Deep Disaster-Net: A Multi-Objective Gradient-Hopping Optimized Framework with Adaptive Classifier Fusion for Post-Disaster Image Segmentation

Abstract

Analysis of satellite images is an essential role in the response and recovery of disaster situations especially after a natural disaster like the hurricane. The conventional approaches of assessing damage heavily depend on manual examination and the antique paradigm of classification having the lexicon of limitations of being scalable, versatile and expedient. This paper presents the hybrid machine learning framework to focus on the problems of post-hurricane satellite images segmentation and classification. The solution being proposed is one which interpolates a Gradient-Hopping Hybrid Optimizer (GHHO) and a Pattern-Adaptive Classifier Fusion (PACF) mechanism. GHHO amalgamates, global exploration, and local exploitation as stochastic perturbation and local gradient descent, respectively, to maximize the optimization of segmentation parameters. At the same time, PACF will be adaptively choosing and fusing different classifiers with different feature subsets, which allows the model to react competently to the differences in land structures, atmospheric conditions, and sensor features. To improve the results further we propose a modification called Multi-Objective Gradient-Hopping Hybrid Optimizer (MO-GHHO) + PACF that involves multi-objective optimization to find improved convergence, generalization, and accuracy.
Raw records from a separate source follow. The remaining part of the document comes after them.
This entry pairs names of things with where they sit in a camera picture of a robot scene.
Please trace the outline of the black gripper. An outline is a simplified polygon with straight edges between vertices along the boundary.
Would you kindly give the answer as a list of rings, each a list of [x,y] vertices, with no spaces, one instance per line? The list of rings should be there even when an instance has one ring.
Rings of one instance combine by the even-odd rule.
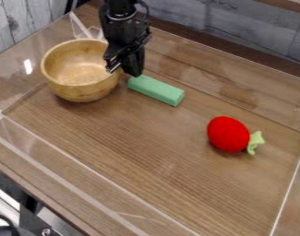
[[[140,77],[145,67],[145,45],[151,40],[149,6],[142,0],[104,0],[100,21],[108,47],[104,53],[106,70],[120,68]]]

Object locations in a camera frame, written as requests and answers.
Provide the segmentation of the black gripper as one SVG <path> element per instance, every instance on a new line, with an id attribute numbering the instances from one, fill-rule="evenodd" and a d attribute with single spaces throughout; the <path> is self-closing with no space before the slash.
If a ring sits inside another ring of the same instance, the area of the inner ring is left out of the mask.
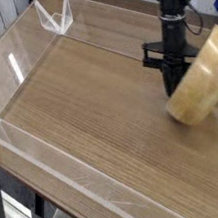
<path id="1" fill-rule="evenodd" d="M 186 40 L 186 24 L 184 15 L 160 16 L 162 40 L 158 42 L 146 42 L 142 44 L 144 51 L 142 63 L 145 67 L 161 69 L 164 78 L 165 90 L 168 96 L 172 96 L 176 89 L 176 82 L 180 82 L 191 66 L 183 62 L 177 71 L 171 65 L 163 64 L 165 58 L 180 63 L 185 57 L 194 58 L 198 55 L 198 48 L 190 45 Z"/>

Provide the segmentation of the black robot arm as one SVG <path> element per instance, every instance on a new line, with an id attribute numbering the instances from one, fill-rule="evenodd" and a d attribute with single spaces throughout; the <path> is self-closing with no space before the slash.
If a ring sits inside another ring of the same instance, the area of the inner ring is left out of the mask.
<path id="1" fill-rule="evenodd" d="M 159 20 L 161 21 L 162 40 L 143 43 L 143 65 L 161 71 L 166 95 L 172 96 L 191 65 L 185 58 L 198 55 L 197 47 L 187 42 L 186 29 L 198 36 L 202 32 L 203 19 L 191 5 L 191 0 L 158 0 L 160 4 Z M 189 28 L 186 22 L 185 9 L 189 7 L 198 15 L 200 27 L 197 32 Z"/>
The strength and versatility of both models is supported by experiments on high-resolution post-hurricane satellite datasets. The GHHO + PACF model reached the overall accuracy of 95.2% and surpassed the traditional architectures like Visual Geometry Group (VGG)-19, ResNet-50, Inception V3. Also, MO-GHHO + PACF achieves 98.2% of the land classification and 96.1% of the water body segmentation in addition to its significant increase in precision, recall, and F1 score. An ablation study also indicates the effectiveness in the individual contribution of the GHHO and PACF components in the model. The results indicate that the frameworks of GHHO + PACF and MO-GHHO + PACF have a robust, scalable, flexible application to the post-disaster analysis of satellite images and have a great potential as the decision support mechanism to any future rapid damage assessment systems.